In a preferred embodiment of the present invention, such a comb-type actuator is manufactured by the micro-electro-mechanical systems (MEMS) process all the structure including the spring, the total size of only a few hundred μm ( 10 ^-6 m) It becomes possible to manufacture below.

As can be seen from the above equation, referring to FIG. 2, the electrostatic force is always proportional to the square of the voltage applied between the upper and lower combs, so that the pulling force is always applied regardless of the positive and negative voltages (+,-). Since only the spring is generated, the micro-robot proposed by the present invention is driven using the electrostatic force and the spring force due to the rigidity of the spring.

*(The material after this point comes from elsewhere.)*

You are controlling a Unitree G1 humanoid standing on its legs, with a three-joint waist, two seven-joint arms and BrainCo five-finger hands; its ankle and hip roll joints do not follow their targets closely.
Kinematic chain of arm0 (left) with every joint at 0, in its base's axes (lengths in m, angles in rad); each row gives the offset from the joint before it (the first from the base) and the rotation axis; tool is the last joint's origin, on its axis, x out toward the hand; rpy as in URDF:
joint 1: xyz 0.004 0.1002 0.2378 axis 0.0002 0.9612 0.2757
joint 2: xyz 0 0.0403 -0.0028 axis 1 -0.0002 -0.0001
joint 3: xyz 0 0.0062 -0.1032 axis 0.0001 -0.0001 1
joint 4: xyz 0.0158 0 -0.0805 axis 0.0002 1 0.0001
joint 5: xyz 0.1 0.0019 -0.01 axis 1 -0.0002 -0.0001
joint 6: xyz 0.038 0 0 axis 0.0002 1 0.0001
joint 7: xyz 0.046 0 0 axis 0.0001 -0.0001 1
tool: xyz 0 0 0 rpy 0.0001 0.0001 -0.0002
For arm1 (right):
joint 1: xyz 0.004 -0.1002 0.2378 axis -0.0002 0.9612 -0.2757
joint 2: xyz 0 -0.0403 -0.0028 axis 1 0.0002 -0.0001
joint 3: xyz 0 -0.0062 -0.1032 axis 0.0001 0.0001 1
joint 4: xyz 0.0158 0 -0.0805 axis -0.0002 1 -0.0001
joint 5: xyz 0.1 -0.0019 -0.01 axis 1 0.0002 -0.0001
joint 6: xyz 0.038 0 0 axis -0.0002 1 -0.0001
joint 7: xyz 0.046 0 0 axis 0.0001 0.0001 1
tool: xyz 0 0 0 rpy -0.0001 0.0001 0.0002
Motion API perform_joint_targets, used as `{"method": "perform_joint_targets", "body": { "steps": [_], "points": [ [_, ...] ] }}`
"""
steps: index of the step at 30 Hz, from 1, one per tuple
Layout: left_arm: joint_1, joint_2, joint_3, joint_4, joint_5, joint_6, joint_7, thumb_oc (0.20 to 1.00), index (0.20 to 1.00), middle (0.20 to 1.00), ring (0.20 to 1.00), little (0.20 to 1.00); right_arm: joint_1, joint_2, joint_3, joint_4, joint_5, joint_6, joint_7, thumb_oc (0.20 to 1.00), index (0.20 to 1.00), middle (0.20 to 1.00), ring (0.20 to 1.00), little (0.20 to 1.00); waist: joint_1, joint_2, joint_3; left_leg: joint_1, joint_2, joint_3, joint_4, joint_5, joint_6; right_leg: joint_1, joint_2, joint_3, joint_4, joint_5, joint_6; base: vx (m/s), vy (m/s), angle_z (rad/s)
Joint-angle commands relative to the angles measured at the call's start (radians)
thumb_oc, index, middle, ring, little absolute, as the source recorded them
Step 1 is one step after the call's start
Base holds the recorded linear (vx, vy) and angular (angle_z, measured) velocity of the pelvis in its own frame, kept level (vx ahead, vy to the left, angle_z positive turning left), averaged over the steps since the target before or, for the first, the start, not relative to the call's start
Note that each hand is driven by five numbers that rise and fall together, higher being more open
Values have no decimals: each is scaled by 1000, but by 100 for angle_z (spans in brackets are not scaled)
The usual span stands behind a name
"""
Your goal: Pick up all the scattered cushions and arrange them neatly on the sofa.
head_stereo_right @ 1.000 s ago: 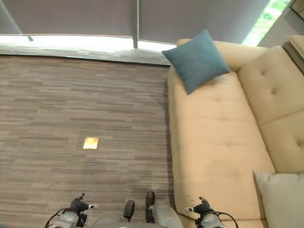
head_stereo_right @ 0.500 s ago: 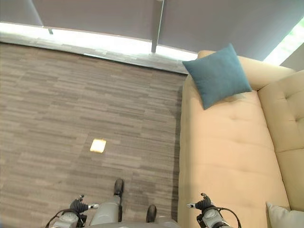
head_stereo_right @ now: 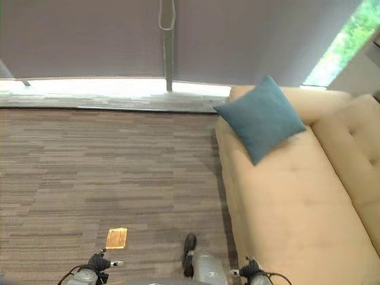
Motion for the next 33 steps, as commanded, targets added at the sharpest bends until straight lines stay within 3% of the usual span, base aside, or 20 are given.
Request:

On the other hand, the support 5 of each electrostatic drive part is floated on a certain top from the bottom surface 25, as shown in FIG. 35, and an insulating layer 45 is laminated thereon, and the comb-shaped drive unit, the electrode, and the like are formed of the polysilicon layer 55 thereon. At this time, the end of the polysilicon layer 55 is refracted in the direction of the bottom surface 25, which is a part in contact with the six electrodes as shown in FIG. 1 made of metal or polysilicon on the bottom surface 25. Through the contact portion 170, a voltage is transmitted to each electrostatic drive unit.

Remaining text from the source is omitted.